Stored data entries

* * * *

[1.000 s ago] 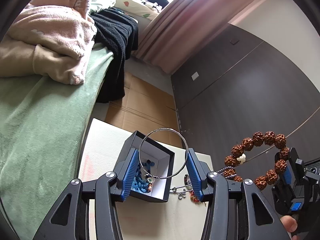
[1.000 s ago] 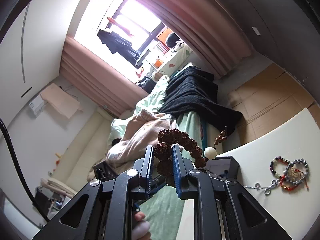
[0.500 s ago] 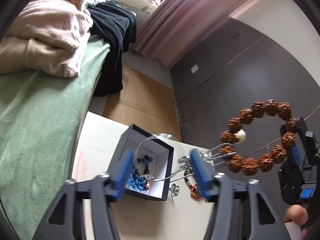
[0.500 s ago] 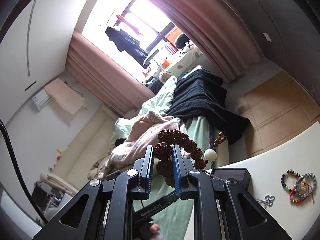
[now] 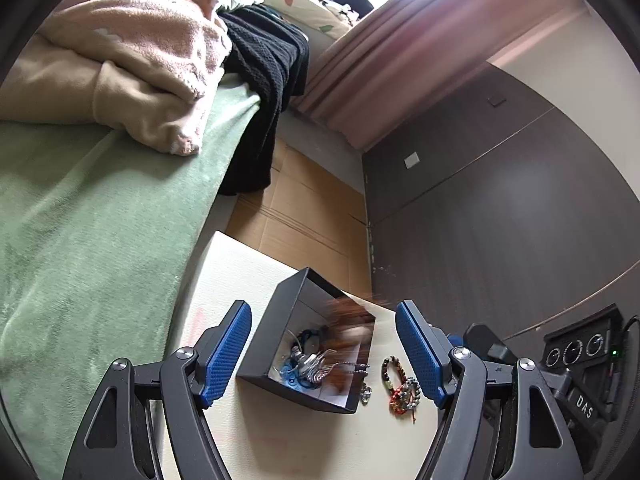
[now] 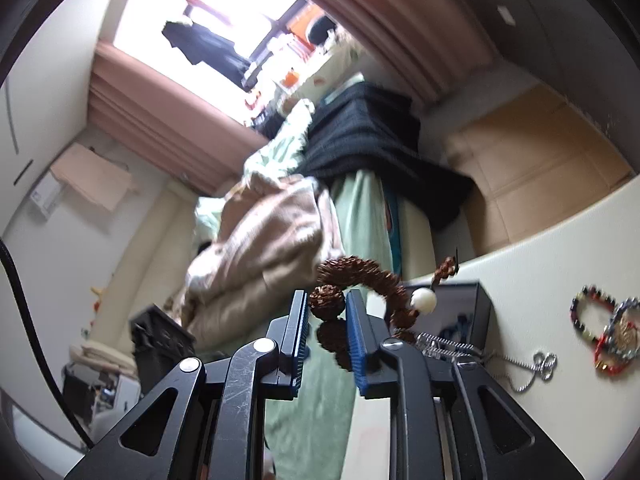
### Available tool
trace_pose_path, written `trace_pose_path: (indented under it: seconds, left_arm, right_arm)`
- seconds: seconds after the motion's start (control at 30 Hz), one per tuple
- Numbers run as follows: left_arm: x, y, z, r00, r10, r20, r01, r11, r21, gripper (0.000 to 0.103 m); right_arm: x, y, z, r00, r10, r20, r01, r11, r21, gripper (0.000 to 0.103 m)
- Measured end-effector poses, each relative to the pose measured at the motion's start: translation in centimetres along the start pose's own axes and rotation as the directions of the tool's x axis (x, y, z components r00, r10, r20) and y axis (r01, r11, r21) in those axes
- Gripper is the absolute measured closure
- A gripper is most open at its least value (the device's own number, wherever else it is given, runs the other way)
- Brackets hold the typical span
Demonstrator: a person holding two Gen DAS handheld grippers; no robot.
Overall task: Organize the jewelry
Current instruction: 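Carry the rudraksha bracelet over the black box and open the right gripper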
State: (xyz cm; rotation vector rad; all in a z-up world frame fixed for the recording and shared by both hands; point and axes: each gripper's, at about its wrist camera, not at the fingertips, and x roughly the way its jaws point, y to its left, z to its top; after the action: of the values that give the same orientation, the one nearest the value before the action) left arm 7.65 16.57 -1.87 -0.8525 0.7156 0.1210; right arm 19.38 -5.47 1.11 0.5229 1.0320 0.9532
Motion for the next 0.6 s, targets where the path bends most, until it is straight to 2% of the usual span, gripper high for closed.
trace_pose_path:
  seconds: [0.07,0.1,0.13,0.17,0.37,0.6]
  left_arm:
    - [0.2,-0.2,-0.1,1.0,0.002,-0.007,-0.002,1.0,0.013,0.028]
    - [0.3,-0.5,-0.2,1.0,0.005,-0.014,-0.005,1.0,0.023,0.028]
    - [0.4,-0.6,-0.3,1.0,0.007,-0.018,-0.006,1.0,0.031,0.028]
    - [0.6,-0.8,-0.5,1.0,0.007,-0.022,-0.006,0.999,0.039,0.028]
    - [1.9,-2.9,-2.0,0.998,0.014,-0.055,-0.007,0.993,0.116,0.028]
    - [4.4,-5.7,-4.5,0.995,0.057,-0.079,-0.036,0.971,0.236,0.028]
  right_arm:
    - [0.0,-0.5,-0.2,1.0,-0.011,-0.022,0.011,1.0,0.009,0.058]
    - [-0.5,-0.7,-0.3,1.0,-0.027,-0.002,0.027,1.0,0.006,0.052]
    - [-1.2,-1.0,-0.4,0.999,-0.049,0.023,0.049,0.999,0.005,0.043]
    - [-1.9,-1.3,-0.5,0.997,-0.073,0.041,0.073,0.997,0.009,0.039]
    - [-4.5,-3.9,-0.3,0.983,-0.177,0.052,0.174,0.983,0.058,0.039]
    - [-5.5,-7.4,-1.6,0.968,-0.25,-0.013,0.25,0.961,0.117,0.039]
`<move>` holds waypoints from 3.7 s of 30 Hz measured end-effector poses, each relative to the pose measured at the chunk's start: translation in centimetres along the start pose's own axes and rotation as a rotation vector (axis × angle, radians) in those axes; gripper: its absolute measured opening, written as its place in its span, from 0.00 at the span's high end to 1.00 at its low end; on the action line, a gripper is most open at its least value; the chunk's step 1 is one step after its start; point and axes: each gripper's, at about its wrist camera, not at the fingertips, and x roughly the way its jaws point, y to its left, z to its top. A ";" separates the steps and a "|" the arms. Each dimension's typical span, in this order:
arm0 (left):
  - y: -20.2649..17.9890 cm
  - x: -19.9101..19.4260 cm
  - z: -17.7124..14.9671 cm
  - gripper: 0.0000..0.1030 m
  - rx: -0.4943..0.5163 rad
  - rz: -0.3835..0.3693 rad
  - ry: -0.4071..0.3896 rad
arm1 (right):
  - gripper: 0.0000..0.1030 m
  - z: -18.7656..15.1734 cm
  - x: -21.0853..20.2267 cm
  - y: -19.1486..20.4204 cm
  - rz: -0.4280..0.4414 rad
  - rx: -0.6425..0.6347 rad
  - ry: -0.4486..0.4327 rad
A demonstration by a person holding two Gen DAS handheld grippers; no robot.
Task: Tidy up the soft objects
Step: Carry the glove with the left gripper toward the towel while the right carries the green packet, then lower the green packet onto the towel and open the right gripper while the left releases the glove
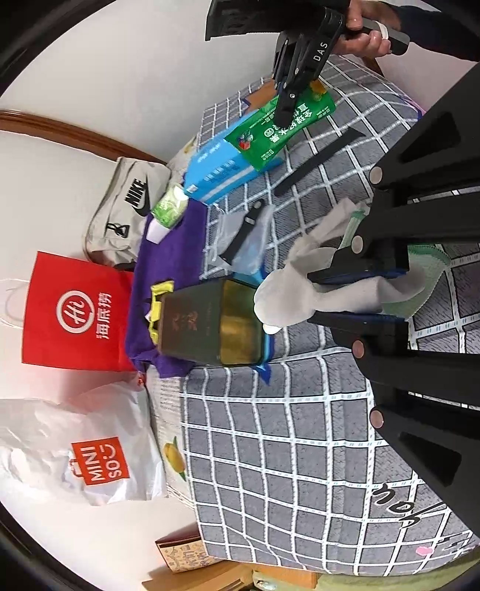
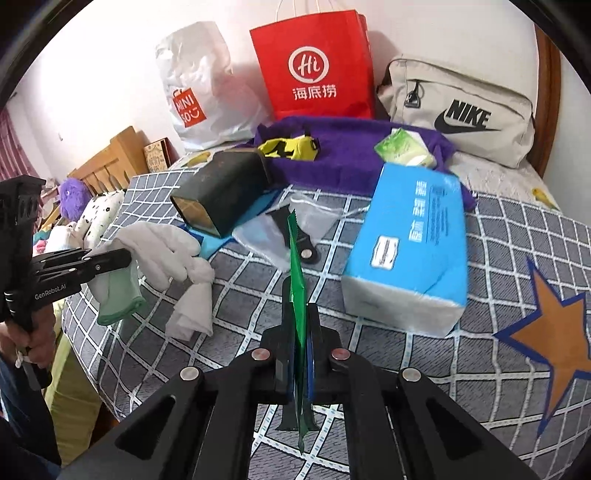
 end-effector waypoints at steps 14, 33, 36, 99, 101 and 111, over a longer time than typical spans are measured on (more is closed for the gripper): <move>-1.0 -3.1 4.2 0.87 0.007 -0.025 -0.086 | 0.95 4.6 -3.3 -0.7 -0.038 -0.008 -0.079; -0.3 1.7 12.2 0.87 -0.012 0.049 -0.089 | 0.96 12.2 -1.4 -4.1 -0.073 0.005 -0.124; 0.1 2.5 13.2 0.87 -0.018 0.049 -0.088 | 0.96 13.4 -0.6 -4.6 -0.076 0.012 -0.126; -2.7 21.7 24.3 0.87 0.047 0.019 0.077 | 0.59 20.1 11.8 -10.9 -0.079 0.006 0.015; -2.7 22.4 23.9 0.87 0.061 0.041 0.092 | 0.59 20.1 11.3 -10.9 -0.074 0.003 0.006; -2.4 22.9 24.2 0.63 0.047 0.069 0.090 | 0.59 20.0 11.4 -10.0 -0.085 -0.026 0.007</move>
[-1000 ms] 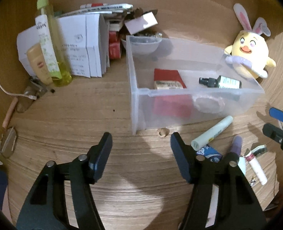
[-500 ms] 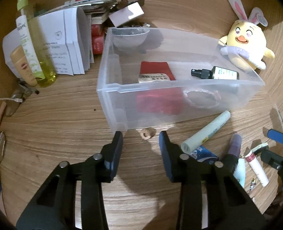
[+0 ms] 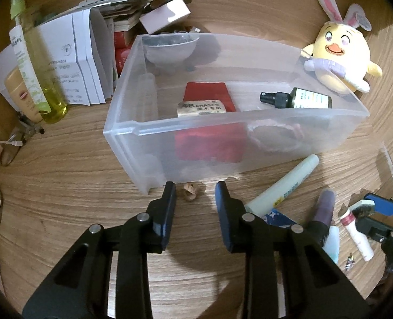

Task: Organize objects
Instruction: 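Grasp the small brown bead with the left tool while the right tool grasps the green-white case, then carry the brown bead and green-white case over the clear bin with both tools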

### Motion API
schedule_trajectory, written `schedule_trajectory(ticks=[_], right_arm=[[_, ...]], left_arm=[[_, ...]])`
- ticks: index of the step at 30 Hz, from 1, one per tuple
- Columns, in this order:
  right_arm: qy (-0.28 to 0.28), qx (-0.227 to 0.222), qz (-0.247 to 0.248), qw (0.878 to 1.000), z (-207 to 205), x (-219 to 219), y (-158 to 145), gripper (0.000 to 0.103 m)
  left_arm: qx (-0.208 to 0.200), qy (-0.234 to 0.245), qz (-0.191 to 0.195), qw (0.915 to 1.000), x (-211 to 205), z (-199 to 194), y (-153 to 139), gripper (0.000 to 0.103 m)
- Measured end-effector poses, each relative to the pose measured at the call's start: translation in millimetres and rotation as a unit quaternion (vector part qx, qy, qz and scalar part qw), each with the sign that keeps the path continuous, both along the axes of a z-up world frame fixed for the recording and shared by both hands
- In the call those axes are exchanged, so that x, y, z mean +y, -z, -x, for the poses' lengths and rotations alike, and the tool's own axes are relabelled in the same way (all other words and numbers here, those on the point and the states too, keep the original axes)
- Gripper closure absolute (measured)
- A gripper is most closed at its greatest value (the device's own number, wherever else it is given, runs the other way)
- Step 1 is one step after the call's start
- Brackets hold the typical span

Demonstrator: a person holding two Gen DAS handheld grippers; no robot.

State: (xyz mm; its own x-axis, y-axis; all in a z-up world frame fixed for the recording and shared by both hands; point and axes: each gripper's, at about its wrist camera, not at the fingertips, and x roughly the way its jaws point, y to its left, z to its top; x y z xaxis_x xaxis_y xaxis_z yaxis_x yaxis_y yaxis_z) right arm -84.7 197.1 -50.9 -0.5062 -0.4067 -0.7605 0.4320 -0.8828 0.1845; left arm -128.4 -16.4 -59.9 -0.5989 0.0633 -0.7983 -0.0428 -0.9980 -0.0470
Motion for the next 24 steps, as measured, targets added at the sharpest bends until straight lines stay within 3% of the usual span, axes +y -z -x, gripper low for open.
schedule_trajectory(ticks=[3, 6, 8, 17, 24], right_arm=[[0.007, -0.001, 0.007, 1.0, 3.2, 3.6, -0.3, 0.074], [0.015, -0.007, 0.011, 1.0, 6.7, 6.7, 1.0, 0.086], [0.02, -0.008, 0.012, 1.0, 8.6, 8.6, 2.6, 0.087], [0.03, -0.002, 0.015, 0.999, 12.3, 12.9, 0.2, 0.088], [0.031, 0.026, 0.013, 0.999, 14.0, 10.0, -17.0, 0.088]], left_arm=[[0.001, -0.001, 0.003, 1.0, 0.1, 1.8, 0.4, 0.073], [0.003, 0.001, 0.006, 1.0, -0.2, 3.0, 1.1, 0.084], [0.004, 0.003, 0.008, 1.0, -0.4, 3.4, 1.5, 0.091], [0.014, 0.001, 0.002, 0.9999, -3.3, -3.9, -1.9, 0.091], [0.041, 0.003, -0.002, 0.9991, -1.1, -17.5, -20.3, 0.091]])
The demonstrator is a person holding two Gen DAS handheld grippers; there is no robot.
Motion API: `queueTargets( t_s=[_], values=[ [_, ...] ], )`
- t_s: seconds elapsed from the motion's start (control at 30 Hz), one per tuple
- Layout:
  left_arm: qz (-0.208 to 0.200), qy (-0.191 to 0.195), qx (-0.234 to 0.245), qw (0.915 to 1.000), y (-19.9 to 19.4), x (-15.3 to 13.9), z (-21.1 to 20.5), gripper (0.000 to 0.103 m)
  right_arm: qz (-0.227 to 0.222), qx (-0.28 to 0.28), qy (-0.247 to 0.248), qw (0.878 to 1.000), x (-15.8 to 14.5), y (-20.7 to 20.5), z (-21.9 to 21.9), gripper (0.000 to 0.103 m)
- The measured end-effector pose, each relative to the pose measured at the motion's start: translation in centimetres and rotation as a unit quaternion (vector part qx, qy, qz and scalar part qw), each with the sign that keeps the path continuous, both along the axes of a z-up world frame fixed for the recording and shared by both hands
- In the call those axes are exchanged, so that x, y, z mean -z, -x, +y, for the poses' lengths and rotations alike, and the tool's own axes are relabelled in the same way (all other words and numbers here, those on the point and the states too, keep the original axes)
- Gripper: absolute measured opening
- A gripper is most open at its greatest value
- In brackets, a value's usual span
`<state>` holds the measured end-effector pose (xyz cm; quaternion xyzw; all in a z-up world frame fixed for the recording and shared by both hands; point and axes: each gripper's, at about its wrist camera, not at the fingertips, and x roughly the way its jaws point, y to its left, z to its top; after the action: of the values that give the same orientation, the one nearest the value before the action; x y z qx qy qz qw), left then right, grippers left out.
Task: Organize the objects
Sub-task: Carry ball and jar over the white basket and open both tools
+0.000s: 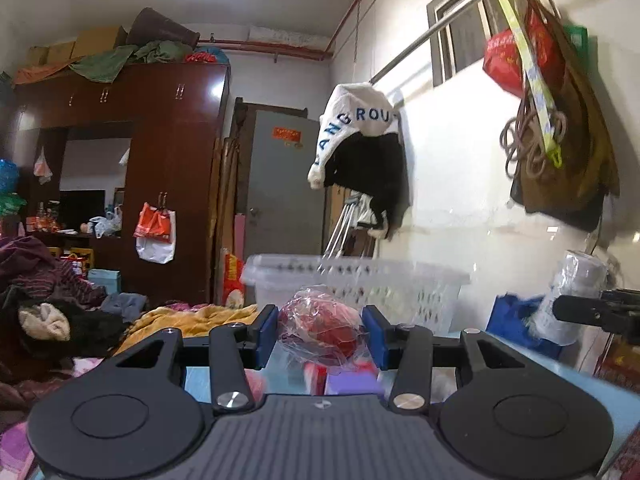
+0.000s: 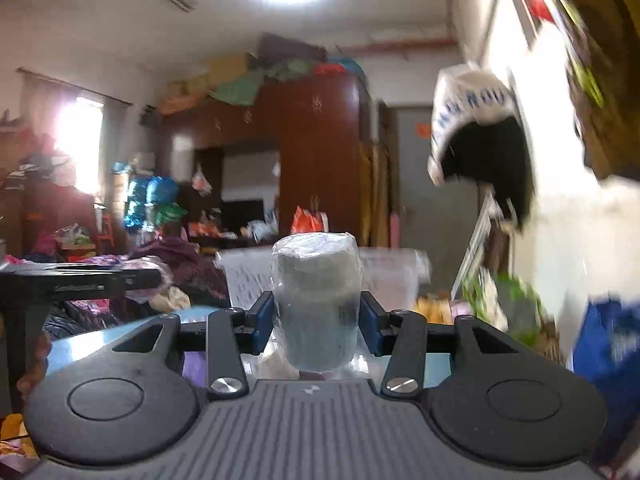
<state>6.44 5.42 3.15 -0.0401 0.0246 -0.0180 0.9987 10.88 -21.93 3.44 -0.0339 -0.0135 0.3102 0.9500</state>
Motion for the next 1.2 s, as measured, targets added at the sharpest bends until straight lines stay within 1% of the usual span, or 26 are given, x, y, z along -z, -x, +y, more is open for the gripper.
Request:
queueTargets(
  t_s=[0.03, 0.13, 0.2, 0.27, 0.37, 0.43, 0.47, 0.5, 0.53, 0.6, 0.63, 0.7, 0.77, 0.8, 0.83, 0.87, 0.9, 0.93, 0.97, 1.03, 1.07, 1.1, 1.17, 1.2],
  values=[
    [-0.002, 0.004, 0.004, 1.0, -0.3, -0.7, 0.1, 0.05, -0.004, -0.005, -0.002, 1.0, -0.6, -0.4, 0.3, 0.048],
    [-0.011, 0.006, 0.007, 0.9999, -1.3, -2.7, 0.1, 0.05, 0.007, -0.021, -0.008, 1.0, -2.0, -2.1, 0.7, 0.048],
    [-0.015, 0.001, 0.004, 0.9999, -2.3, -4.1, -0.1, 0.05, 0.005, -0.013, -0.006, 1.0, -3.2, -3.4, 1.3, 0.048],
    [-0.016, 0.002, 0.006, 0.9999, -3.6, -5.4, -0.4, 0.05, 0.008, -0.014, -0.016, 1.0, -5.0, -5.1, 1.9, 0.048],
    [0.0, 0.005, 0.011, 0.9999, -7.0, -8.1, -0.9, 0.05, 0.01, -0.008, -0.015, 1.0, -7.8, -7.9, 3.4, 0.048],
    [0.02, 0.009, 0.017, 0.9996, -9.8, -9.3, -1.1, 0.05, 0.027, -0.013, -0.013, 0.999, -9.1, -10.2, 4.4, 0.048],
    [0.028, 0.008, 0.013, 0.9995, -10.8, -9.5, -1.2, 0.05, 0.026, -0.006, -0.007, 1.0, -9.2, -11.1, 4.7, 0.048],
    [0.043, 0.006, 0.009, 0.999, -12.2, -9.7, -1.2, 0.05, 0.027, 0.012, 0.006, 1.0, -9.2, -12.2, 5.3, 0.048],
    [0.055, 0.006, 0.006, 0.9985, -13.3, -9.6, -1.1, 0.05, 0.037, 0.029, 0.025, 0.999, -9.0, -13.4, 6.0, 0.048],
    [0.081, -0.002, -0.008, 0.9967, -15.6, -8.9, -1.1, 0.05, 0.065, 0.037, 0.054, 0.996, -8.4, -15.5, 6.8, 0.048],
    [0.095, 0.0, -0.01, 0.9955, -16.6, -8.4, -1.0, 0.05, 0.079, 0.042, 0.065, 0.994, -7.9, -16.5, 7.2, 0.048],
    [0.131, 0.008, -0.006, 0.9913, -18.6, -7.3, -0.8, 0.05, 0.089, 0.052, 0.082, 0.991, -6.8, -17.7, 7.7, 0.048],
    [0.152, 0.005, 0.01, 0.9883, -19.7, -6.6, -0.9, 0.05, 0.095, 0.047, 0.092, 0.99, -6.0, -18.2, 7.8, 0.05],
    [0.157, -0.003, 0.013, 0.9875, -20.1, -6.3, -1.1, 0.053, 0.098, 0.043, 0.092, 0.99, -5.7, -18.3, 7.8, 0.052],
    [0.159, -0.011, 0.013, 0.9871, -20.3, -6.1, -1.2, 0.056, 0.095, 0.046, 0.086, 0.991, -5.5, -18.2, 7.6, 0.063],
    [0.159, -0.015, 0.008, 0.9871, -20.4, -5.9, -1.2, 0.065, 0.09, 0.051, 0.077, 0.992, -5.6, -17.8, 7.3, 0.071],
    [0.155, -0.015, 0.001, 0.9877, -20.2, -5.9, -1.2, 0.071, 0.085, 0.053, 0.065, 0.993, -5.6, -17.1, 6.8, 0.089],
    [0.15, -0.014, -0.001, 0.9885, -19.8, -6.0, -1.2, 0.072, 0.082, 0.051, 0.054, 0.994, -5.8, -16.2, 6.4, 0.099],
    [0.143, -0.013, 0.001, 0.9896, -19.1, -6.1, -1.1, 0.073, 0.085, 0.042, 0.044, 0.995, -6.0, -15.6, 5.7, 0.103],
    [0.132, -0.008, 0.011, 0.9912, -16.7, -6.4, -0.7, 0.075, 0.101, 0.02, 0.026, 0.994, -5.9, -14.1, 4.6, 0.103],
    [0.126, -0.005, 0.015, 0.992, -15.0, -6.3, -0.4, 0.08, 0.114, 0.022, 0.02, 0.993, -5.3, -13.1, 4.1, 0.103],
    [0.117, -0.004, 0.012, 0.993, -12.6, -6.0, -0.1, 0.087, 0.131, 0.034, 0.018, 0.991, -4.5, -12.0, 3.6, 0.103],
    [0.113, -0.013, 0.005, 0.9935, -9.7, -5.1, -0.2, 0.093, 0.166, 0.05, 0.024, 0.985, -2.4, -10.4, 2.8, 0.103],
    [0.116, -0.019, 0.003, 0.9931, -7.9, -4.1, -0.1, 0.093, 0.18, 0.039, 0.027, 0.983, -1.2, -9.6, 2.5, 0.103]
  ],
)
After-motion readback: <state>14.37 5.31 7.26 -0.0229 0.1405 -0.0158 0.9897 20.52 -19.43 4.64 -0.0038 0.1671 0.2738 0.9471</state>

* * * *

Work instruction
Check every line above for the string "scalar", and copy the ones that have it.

The completed task
- Measured end-effector poses, each relative to the pose measured at the call's start: translation in millimetres and rotation as a unit quaternion (vector part qx, qy, qz and scalar part qw), each with the sign that keeps the path continuous, both along the axes of a z-up world frame fixed for the recording and shared by both hands
- The measured end-effector pose, each relative to the pose measured at the motion's start: translation in centimetres and rotation as a unit quaternion (vector part qx, qy, qz and scalar part qw), each with the sign that keeps the path continuous, both along the axes of a z-up world frame fixed for the recording and shared by both hands

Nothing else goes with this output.